TASK DETAILS | Lines in which "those" appears should be pulled from the data below.

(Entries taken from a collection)
★ ★ ★ ★

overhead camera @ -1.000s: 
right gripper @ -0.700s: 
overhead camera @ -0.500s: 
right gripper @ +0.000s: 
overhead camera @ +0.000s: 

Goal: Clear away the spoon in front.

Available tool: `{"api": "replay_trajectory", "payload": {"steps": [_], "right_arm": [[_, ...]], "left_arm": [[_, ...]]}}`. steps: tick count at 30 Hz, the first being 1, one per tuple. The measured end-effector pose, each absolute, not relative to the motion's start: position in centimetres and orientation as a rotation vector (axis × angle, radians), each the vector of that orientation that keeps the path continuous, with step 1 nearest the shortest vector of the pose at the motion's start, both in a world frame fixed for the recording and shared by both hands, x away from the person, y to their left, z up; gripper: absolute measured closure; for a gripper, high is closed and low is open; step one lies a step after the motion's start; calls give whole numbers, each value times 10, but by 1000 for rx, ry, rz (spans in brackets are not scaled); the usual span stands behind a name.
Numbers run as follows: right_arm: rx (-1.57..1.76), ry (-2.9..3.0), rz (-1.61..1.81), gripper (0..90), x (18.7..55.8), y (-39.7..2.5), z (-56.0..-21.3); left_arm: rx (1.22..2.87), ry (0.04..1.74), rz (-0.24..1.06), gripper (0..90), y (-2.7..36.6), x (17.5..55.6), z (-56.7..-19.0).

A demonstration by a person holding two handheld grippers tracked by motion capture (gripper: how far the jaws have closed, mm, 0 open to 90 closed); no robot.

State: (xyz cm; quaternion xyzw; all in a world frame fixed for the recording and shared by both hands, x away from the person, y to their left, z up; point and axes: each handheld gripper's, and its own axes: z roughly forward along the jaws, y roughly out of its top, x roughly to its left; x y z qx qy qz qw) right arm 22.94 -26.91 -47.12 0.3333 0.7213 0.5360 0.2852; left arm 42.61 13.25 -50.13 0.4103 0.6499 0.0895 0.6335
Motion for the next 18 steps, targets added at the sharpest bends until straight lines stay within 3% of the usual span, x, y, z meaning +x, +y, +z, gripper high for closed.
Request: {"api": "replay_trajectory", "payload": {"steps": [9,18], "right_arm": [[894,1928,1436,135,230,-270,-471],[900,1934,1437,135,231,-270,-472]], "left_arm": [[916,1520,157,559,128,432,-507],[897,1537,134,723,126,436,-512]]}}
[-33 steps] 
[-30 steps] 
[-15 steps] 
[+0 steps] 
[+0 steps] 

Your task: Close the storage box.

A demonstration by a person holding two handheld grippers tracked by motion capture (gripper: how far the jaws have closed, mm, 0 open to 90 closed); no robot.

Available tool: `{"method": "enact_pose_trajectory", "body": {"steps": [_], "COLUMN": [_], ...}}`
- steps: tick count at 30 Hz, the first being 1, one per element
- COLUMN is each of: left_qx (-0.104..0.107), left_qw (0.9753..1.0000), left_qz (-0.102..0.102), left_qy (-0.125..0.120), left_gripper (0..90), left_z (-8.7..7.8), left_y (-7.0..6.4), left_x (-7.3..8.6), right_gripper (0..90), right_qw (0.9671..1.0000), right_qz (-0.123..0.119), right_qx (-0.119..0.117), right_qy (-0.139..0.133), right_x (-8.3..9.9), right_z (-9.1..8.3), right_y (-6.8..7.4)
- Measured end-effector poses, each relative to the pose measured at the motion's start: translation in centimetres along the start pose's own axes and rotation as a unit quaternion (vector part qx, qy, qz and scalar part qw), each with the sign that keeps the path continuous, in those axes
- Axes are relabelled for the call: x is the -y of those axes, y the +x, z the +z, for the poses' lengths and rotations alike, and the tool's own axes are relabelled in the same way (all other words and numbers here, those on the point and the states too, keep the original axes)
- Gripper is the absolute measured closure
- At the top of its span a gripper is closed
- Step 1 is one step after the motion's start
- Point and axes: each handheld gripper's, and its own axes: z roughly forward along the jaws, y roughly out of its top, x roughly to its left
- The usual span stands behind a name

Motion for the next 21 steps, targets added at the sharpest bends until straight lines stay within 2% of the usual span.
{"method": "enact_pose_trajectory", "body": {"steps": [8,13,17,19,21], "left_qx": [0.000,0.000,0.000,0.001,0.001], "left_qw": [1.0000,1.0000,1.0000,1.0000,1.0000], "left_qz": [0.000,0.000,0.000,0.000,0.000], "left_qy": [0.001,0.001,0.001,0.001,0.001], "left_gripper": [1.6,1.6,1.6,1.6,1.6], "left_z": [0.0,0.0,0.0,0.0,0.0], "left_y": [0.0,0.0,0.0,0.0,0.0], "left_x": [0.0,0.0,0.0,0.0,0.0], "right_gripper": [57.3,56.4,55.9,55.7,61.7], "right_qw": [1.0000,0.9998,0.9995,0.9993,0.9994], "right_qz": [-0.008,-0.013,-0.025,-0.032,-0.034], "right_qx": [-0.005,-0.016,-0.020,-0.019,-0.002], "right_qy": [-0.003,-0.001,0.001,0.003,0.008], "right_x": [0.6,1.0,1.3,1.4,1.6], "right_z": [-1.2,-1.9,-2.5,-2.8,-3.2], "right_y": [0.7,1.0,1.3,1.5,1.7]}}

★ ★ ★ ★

RESPONSE BOX |
- Measured end-effector poses, each relative to the pose measured at the motion's start: translation in centimetres along the start pose's own axes and rotation as a unit quaternion (vector part qx, qy, qz and scalar part qw), each with the sign that keeps the path continuous, in those axes
- Axes are relabelled for the call: x is the -y of those axes, y the +x, z the +z, for the poses' lengths and rotations alike, and the tool's own axes are relabelled in the same way (all other words and numbers here, those on the point and the states too, keep the original axes)

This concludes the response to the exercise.